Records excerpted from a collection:
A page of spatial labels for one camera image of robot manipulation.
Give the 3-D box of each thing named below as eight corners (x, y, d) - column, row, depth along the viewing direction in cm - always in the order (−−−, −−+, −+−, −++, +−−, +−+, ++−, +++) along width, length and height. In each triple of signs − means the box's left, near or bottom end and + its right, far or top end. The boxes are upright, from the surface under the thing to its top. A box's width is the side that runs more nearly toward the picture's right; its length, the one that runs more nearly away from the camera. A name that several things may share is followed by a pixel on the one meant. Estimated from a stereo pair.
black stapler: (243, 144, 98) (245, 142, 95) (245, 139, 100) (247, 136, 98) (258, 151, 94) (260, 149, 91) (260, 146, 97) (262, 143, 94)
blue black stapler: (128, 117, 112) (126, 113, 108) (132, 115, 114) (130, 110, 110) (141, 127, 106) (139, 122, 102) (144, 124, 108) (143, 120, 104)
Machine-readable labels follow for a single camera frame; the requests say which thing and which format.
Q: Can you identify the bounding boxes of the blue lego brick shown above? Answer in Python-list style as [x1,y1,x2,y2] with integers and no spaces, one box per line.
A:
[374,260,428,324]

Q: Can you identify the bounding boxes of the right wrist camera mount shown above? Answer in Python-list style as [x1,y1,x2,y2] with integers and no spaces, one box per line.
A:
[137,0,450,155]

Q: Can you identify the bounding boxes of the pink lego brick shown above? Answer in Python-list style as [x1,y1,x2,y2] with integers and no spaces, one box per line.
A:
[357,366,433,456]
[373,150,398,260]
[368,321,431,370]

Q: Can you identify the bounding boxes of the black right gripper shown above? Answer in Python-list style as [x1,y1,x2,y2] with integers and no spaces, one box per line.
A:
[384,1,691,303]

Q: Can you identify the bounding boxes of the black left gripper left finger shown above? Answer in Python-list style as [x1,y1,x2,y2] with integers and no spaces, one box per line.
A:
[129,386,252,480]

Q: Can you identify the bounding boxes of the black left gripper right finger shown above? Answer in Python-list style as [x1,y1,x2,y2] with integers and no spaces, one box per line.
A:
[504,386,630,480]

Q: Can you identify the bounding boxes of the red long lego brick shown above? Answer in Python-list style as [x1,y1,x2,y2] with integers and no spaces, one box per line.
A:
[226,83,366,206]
---
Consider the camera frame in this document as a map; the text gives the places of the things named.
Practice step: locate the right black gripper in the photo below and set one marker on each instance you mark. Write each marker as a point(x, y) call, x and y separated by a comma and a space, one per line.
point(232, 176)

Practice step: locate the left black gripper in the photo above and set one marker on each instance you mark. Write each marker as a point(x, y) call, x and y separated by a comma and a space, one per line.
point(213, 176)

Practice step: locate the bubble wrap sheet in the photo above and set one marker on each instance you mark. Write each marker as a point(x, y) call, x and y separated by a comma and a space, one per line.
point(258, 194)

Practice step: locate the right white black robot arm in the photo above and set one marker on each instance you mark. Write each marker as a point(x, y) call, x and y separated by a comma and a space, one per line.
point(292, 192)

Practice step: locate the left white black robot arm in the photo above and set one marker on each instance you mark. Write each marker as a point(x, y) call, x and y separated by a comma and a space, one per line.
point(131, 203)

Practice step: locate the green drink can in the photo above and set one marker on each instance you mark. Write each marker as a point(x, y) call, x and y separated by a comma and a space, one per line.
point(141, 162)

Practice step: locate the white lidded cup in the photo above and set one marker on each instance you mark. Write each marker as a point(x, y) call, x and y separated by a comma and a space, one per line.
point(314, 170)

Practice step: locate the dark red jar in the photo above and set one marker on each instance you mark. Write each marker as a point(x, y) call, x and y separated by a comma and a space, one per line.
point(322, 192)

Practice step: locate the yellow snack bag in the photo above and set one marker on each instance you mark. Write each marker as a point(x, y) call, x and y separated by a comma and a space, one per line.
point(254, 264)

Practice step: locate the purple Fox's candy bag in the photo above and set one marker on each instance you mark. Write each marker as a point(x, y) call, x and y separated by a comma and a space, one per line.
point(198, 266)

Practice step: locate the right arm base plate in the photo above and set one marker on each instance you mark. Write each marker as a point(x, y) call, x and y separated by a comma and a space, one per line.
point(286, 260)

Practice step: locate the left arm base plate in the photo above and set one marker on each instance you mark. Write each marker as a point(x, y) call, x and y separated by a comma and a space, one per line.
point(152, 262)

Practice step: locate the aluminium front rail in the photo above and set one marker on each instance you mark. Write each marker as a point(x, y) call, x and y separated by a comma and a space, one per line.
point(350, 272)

Required work :: Determine how many lines above contain "brick" as a word or string. Give the number alone.

Output below :: 3